Exercise goal: How many lines in the records below hold the word "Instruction"? Answer with the number alone.

Records supplied:

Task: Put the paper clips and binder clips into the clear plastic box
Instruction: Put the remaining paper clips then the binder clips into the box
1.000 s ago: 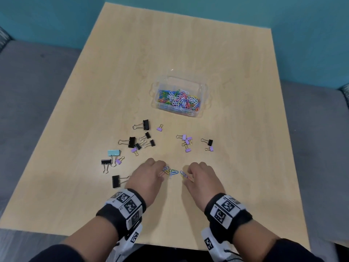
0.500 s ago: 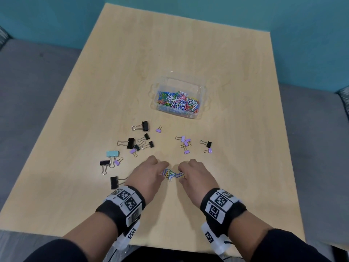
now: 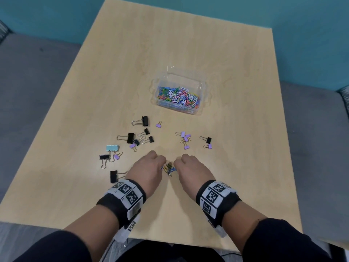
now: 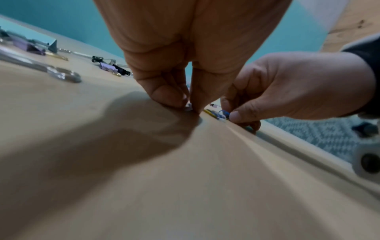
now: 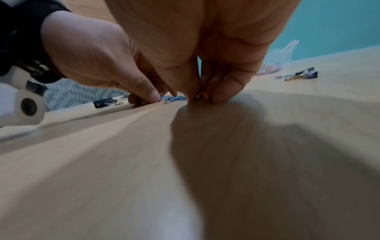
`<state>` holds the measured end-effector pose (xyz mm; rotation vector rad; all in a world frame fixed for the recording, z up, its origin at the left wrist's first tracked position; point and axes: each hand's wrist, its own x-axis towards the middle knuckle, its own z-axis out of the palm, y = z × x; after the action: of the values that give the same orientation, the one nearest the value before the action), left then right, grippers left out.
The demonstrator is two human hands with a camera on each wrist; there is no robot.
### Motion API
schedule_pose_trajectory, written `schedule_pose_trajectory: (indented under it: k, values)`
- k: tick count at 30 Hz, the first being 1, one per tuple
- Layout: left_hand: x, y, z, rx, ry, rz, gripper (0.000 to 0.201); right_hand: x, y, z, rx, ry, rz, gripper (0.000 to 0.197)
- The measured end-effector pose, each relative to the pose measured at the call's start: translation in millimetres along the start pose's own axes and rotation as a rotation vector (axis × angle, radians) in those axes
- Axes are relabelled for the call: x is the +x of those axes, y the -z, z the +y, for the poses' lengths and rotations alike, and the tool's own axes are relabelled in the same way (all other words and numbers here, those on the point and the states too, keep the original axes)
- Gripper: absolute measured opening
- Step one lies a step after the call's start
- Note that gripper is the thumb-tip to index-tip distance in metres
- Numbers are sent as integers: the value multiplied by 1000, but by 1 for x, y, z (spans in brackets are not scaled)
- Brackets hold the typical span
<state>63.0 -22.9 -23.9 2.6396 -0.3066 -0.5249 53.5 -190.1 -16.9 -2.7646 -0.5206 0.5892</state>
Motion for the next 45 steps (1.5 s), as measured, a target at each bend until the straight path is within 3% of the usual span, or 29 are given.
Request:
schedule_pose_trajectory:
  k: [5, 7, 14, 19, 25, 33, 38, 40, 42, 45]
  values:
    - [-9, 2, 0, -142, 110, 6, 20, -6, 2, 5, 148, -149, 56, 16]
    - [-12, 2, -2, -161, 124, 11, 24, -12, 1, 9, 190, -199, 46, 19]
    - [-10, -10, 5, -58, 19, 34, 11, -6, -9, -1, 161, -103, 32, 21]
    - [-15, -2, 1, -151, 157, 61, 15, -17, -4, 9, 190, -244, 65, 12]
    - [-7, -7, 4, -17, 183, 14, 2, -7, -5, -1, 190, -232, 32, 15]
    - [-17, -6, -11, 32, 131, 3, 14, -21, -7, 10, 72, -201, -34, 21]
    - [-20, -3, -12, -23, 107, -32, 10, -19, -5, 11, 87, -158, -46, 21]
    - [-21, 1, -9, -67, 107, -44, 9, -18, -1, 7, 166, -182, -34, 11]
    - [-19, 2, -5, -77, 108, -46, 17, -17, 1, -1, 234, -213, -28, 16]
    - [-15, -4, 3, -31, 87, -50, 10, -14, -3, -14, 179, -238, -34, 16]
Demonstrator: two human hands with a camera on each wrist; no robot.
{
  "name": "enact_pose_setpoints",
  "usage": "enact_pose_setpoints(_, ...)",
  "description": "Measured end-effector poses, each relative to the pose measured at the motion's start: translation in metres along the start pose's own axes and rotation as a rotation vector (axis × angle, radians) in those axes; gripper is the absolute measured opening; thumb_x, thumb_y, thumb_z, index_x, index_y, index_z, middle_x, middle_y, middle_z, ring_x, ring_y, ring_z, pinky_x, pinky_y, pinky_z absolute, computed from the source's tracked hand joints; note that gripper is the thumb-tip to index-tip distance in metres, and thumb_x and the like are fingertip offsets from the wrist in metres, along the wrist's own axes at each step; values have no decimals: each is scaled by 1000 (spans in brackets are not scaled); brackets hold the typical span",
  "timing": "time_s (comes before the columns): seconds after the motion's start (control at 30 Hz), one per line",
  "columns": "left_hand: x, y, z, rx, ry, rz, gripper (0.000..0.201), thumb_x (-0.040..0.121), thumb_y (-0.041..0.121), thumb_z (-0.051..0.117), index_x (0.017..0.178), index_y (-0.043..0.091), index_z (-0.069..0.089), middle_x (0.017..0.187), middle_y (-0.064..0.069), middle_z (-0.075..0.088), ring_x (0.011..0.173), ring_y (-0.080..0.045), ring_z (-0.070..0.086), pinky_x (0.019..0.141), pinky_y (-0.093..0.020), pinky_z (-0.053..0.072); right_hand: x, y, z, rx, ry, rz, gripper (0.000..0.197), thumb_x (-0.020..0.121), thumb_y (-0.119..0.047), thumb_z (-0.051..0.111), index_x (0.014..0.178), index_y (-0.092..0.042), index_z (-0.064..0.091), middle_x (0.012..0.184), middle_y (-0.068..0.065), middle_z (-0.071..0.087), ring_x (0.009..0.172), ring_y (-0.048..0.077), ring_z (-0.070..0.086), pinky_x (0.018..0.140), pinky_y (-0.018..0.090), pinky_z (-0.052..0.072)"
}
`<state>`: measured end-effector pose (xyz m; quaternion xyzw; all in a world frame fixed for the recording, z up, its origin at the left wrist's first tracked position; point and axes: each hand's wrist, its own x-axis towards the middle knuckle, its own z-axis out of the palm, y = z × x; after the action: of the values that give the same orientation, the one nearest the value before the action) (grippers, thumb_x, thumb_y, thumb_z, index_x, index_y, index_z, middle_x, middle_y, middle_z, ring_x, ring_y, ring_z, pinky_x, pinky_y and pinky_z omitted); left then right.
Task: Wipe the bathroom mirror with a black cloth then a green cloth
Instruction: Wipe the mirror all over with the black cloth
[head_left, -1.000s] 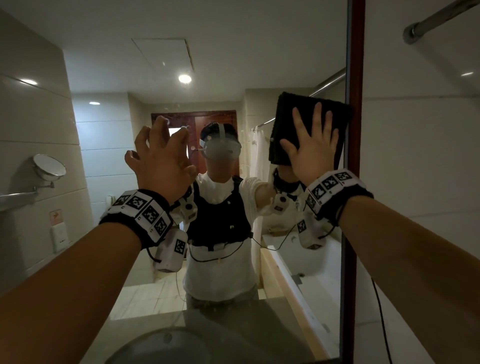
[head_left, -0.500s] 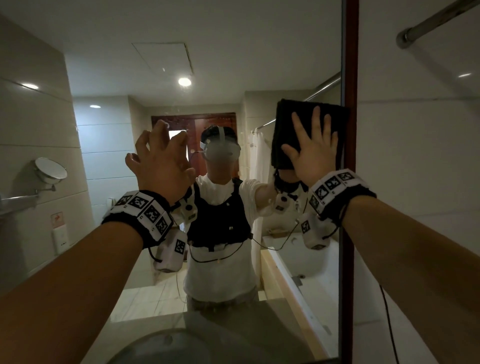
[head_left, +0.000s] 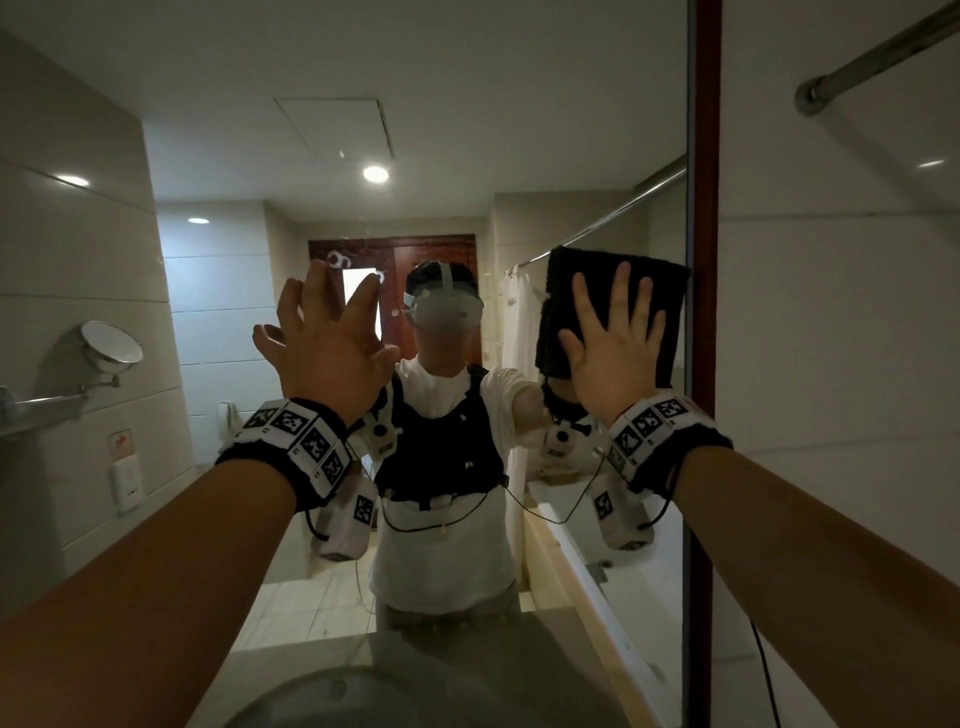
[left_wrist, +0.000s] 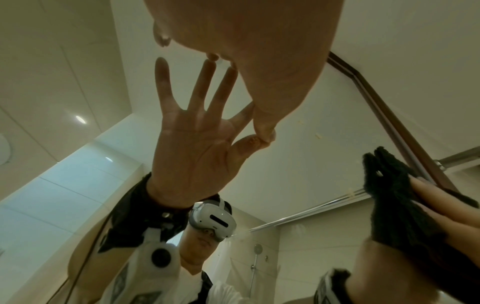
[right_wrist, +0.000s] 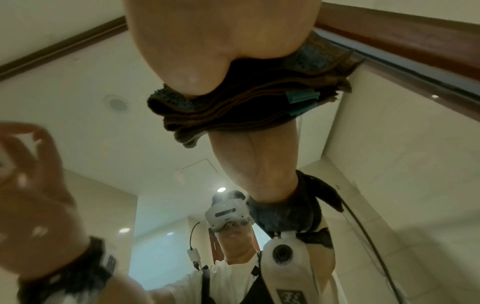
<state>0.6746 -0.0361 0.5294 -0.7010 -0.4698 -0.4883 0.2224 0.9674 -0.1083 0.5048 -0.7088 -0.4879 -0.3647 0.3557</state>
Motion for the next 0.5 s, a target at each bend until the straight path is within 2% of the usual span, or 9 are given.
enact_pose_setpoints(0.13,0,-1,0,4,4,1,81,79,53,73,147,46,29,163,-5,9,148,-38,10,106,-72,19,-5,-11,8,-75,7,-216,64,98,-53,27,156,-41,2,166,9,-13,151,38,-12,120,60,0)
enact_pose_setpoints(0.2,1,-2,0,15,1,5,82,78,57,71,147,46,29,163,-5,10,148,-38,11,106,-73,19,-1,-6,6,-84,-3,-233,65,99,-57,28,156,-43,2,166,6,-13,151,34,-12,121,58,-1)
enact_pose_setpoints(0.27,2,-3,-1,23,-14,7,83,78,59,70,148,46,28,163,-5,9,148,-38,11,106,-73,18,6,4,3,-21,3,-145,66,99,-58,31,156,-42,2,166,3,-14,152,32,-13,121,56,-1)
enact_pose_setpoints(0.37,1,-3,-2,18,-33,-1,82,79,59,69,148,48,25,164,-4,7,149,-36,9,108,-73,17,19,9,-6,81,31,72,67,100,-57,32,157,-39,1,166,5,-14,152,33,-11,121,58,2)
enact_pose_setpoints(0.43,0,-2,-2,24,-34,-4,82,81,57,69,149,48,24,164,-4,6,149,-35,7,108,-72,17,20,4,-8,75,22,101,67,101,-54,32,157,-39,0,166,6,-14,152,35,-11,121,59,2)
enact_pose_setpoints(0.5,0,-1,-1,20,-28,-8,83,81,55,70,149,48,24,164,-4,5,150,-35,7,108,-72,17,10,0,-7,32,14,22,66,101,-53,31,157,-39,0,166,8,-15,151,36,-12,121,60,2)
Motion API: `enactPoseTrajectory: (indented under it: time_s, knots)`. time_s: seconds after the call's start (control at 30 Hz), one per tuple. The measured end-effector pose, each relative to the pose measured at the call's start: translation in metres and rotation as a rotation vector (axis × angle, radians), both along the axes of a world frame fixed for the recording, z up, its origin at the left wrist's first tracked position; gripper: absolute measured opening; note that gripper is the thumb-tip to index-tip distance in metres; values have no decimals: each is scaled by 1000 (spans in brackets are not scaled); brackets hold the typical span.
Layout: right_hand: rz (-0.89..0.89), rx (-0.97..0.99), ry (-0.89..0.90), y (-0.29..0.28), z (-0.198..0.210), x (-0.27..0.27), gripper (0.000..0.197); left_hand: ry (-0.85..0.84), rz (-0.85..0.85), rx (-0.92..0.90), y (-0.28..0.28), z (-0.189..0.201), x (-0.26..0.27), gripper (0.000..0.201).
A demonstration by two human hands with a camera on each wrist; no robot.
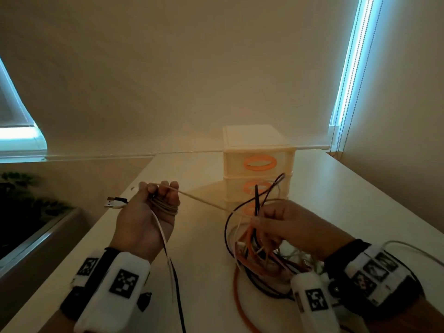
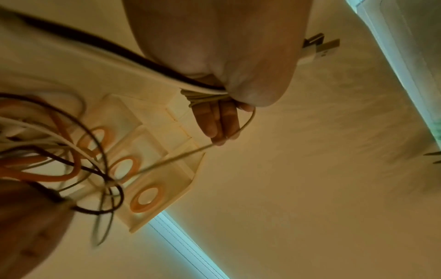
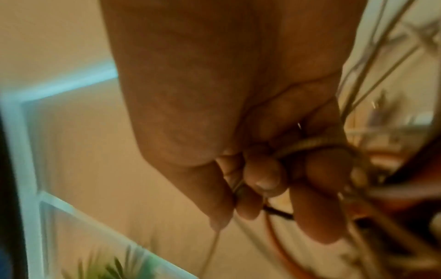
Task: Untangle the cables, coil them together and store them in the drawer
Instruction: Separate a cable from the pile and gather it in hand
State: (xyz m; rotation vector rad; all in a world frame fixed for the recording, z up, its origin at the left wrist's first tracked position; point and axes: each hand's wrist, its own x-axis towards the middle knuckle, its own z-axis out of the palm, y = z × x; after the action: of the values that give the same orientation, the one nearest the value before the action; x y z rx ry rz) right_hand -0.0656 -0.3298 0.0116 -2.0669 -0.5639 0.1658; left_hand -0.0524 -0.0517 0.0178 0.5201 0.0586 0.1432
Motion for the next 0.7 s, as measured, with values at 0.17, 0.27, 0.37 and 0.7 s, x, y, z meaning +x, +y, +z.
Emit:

Solution for this task: 3